International aid has also promoted projects that provide work across the country, but most of these projects have now been shelved. The country’s banks are isolated from the international banking system, further angering the private sector. It is estimated that the country’s economy has contracted by 40% in just three months.

The hospital sees more and more thin, malnourished children, most of whom come from the poorest families in the country, who have barely made a living.

Now, families whose once stable livelihoods have been destroyed also find that they have nothing and must work hard to find ways to pay for food, rent and medical expenses.

Salish’s husband used to work in the logistics department of the World Bank’s Kabul office and earns about 24,000 Afghanis (US$264) per month. But after the Taliban came to power, the World Bank stopped its projects. The 39-year-old Salish said her husband was told not to come to the office and he has not received his salary since.

Now she is the only source of income for the family. One of her neighbors has a business selling nuts, so they put bags of nuts in the house for shelling, and then she sells the shells to those who use them to burn fuel.

She said her husband was walking around the area all day looking for work. “All he can do is measure the street with his feet,” she said with an expression of nothing to do.

The United States and other international donors are providing humanitarian aid funds to Afghanistan through United Nations agencies to ensure that funds do not enter the Taliban government’s treasury. The main focus is on two tracks. The United Nations Development Programme, the World Health Organization and the United Nations Children’s Fund are working to pay doctors and nurses across the country directly to prevent the health sector from collapsing. At the same time, the World Food Program is providing direct cash assistance and food to families, trying to keep them away from the water.

The World Food Program had to speed up its plan drastically. In 2020, it provided assistance to 9 million people, an increase from the previous year. So far this year, this number has risen to nearly 14 million, and this number has been rising sharply every month since August. Next year, the agency aims to serve more than 23 million people, and it says it needs 220 million U.S. dollars per month to do this.

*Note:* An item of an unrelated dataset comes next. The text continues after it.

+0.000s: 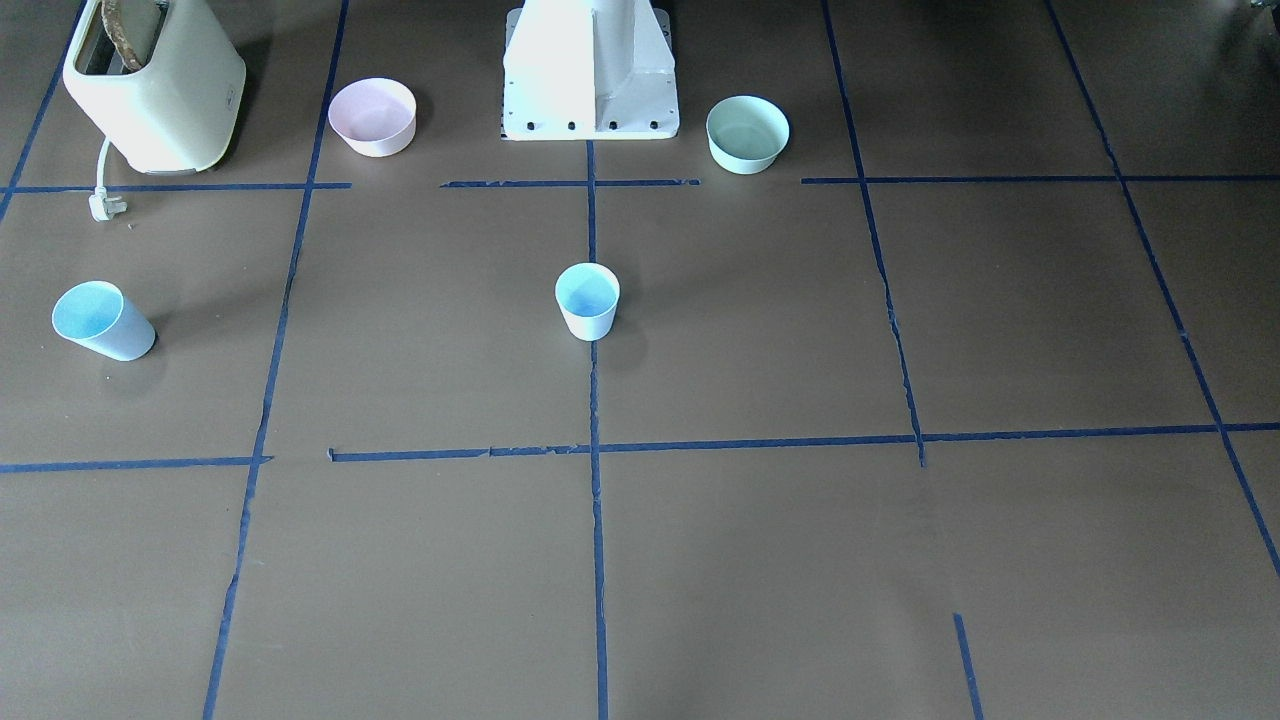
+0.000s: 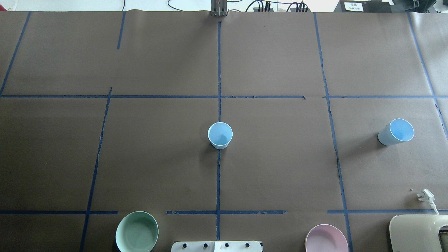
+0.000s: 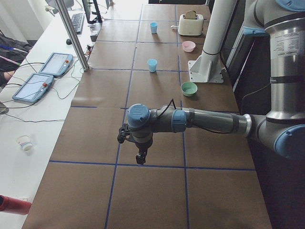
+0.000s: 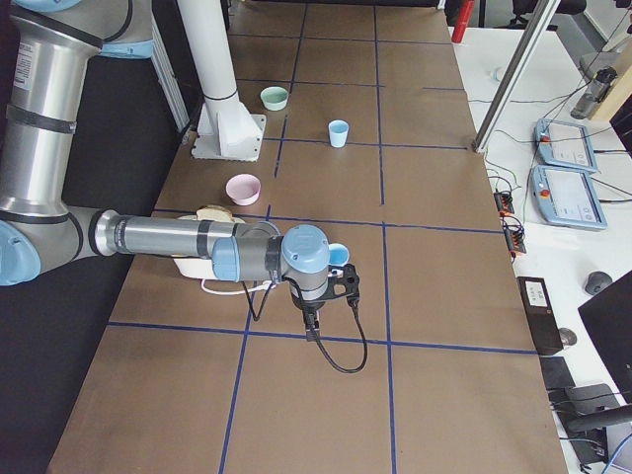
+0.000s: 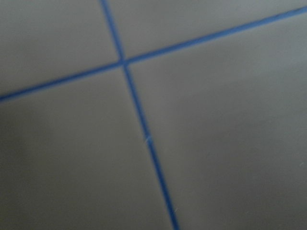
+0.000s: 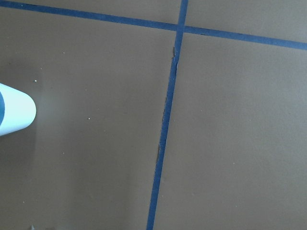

It’s not just the poorest of the poor who need help, they usually live in rural areas. Shelley Thakral, spokesperson for the World Food Program’s Afghanistan, said: “There is a new urban class who is receiving salaries until the summer… and now they are facing hunger for the first time.”

“People now have to look for food, they don’t eat, and mothers are forced to reduce the amount of food,” she said.

Last week, hundreds of men and women lined up to collect cash at the gym in the western community of Kabul-3,500 afghanis per month, or about $38.

The 45-year-old widow Nouria Sarvari who was waiting in line used to work in the Ministry of Higher Education. After the Taliban came to power, they told most female government employees to stay at home. Savari said that she has not received a salary since then, and she is working hard to provide food for the three children who still live with her.

Her 14-year-old son Sajjad sells plastic bags in the market to make some money. Sarvari said she relied on the help of neighbors. “I bought it on credit from the shopkeeper. I owe so many shopkeepers. Most of the money I received today is used to pay what I owe.”

Samim Hassanzwai said that in the past year, his life has been completely upended. He said that his father and mother both died of COVID-19. His father was an officer of an intelligence agency, and his mother was an interpreter for an agency in the United States.

Hassanzwai, 29, has been working in the Ministry of Culture, but has not received a salary since the Taliban came to power. Now he is unemployed, and his wife, three children and four sisters are dependent on him.

“I have a job, my mother has a job, and my father has his responsibilities. We do a good job with money,” he said. “Now everything is over.”